Monday, April 1, 2013

The Stellar Nursery Next Door

Friday [3/29/13] was a gorgeous clear night, finally.  We started looking for PanSTARRS while waiting for astronomical dusk, found it well below Andromeda and not terribly spectacular.  We're planning on shooting it when it snuggles up to the Andromeda Galaxy 2 degrees apart this Thursday [4/4/13]. Fingers crossed for clear skies!  Once the Sun dropped sufficiently low we spent the few pre-Moon dark hours aimed at the Orion Nebula since it will be disappearing soon with the oncoming summer sky.  With my Nikon D90 attached to the William Optics Telescope mounted to the top of the Meade RCX for tracking we shot 45 second exposures for over a hour.

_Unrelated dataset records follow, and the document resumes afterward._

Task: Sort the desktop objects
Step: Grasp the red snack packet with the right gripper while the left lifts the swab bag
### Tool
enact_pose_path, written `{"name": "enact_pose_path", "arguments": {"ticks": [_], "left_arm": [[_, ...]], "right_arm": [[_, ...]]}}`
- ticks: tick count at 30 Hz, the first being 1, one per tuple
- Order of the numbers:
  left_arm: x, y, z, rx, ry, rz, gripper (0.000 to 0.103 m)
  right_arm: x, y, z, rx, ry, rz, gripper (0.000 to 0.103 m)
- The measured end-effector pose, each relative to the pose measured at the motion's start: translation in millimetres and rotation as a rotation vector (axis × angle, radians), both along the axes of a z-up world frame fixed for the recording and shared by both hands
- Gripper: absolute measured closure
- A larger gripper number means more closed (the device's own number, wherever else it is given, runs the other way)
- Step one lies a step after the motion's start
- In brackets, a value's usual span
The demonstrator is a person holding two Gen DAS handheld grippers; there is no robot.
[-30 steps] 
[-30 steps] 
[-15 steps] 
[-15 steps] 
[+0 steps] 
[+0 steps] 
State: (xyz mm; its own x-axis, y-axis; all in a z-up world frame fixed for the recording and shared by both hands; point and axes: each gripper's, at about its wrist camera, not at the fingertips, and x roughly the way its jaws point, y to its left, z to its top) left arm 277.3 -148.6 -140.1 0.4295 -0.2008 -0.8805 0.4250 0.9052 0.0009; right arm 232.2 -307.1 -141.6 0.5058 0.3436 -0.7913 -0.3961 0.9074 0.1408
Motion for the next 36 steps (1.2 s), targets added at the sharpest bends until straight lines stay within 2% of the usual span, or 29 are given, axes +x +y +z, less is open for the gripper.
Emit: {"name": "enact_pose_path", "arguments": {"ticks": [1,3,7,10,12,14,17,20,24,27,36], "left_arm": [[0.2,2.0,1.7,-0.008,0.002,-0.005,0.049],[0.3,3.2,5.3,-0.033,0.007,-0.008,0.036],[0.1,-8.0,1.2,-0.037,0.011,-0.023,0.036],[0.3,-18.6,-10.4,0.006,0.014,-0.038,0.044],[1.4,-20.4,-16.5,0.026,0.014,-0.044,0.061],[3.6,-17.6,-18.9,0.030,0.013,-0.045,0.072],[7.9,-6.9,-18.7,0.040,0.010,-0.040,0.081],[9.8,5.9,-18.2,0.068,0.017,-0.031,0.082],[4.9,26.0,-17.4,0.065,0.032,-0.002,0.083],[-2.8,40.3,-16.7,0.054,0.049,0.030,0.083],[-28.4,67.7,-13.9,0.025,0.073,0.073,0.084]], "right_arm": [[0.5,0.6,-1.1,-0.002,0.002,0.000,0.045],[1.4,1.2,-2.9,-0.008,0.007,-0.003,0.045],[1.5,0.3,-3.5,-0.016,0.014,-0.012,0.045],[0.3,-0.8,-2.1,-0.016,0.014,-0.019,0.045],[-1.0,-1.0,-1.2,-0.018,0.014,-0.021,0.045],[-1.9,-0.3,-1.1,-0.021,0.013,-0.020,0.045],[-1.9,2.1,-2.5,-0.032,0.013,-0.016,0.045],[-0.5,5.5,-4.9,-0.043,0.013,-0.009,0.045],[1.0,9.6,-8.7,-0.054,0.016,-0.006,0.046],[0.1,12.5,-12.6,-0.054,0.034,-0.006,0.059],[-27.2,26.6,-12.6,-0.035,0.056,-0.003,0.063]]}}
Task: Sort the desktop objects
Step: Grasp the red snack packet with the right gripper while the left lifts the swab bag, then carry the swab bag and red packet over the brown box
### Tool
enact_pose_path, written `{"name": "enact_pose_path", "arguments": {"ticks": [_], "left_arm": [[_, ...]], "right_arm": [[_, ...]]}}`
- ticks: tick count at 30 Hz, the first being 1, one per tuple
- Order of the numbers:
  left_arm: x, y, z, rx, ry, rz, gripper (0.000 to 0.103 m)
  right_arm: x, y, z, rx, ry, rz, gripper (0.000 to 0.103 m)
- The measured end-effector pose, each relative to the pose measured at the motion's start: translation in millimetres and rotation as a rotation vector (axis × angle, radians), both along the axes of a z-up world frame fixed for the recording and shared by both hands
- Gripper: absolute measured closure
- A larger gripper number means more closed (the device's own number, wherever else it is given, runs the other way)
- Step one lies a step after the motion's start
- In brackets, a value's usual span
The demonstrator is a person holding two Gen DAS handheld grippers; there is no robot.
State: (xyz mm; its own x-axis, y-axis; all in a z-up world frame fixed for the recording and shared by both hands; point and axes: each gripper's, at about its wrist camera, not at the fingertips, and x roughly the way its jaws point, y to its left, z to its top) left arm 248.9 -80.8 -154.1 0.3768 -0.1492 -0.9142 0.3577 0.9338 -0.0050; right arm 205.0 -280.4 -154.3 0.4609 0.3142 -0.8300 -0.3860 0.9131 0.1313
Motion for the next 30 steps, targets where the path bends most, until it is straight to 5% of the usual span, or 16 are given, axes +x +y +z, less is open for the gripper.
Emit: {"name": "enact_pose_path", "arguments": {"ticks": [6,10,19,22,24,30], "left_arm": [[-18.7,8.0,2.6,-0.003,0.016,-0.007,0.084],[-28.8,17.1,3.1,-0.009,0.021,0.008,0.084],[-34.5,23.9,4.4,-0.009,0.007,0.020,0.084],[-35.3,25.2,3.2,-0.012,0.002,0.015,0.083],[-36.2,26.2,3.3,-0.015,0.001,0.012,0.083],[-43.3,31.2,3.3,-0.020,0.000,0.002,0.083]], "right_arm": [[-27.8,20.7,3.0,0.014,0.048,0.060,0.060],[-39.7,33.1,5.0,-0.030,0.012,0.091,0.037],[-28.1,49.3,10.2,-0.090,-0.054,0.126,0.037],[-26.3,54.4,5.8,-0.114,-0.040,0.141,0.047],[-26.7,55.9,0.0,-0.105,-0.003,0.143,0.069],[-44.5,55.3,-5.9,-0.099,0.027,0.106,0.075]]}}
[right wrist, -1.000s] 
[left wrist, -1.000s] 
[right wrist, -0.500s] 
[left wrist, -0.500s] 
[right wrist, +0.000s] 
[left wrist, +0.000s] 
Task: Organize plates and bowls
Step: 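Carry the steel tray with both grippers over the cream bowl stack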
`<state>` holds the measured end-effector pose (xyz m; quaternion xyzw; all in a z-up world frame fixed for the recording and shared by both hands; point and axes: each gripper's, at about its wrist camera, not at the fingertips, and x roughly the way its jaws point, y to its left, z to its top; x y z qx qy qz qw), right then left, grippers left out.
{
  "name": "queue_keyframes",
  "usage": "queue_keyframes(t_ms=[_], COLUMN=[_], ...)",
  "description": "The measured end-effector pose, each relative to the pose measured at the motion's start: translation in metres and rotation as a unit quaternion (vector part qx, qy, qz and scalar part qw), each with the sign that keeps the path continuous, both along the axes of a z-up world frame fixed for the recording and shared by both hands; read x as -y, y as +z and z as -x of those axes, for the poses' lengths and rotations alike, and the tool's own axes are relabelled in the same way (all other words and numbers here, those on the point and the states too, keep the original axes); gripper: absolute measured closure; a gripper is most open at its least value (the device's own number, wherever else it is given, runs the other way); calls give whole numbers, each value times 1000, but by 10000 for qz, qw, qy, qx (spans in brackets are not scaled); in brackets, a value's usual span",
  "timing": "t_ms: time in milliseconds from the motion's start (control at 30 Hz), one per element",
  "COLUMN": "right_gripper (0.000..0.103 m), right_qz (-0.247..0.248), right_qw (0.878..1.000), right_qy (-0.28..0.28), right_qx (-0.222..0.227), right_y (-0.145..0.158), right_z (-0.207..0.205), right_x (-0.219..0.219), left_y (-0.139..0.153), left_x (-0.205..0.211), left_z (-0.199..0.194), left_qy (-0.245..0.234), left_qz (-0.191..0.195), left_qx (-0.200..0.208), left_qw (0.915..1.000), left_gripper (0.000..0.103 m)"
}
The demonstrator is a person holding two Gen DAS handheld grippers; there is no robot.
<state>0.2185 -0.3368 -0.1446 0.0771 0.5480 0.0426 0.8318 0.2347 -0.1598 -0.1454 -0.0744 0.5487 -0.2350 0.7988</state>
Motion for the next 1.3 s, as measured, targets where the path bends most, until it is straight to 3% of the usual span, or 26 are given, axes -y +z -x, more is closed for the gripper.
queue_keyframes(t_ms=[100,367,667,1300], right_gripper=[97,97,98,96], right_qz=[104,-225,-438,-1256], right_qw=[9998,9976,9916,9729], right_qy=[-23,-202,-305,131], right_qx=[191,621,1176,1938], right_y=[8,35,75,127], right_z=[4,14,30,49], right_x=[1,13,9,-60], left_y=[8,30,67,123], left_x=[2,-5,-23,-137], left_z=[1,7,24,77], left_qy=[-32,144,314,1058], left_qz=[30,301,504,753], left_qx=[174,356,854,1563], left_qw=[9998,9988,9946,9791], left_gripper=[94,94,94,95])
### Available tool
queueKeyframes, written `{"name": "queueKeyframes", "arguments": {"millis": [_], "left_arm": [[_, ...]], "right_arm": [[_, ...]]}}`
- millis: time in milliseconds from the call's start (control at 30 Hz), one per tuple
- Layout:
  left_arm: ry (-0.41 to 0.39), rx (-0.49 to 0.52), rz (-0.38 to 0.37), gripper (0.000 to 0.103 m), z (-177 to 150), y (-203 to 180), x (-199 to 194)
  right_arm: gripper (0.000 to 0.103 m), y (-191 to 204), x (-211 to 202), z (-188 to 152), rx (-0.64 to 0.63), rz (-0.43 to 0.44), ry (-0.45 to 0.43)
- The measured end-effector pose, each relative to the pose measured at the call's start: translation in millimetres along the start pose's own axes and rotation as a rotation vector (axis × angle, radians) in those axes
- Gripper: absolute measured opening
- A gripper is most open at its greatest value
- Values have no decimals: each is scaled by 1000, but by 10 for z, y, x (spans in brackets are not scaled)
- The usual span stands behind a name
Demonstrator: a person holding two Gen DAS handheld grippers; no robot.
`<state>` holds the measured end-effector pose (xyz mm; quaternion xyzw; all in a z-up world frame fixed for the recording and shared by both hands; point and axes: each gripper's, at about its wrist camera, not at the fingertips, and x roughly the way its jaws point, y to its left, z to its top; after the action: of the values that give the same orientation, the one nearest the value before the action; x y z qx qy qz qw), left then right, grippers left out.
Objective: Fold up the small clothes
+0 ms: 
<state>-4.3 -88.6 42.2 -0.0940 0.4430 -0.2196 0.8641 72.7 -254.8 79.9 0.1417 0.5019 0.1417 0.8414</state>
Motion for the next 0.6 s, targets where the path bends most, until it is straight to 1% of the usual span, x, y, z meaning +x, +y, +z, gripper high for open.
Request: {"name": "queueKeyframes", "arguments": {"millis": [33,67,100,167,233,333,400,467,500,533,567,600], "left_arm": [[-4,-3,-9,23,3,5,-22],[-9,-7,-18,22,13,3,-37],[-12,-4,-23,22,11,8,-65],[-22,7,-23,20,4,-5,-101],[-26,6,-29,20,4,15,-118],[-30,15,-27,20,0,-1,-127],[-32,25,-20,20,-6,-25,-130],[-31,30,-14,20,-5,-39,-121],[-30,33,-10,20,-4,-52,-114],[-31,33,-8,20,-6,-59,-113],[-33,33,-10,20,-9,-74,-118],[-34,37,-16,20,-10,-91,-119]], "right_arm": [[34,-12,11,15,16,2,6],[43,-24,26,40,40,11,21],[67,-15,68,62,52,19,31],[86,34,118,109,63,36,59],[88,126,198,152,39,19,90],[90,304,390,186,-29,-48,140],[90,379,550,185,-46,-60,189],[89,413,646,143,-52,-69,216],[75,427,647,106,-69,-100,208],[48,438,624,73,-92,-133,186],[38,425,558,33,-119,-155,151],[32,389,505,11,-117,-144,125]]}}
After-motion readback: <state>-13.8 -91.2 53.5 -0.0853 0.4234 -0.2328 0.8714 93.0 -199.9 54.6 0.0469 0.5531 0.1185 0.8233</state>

It's amazing, what looks like a single point of light in the most recognizable star formation of the Northern Hemisphere is actually a unfathomably massive star forming region.  Churning out stars and proto solar systems just down the street from us in our own Milky Way.

 Here she is in all her glory...well at least all the glory I could capture, there's so much going on there.
29 frames stacked in DeepSkyStacker
Williams Optics 81mm, f6, 45 sec, ISO2000 

Better than the previous Orion Nebula image? ...I like to think so.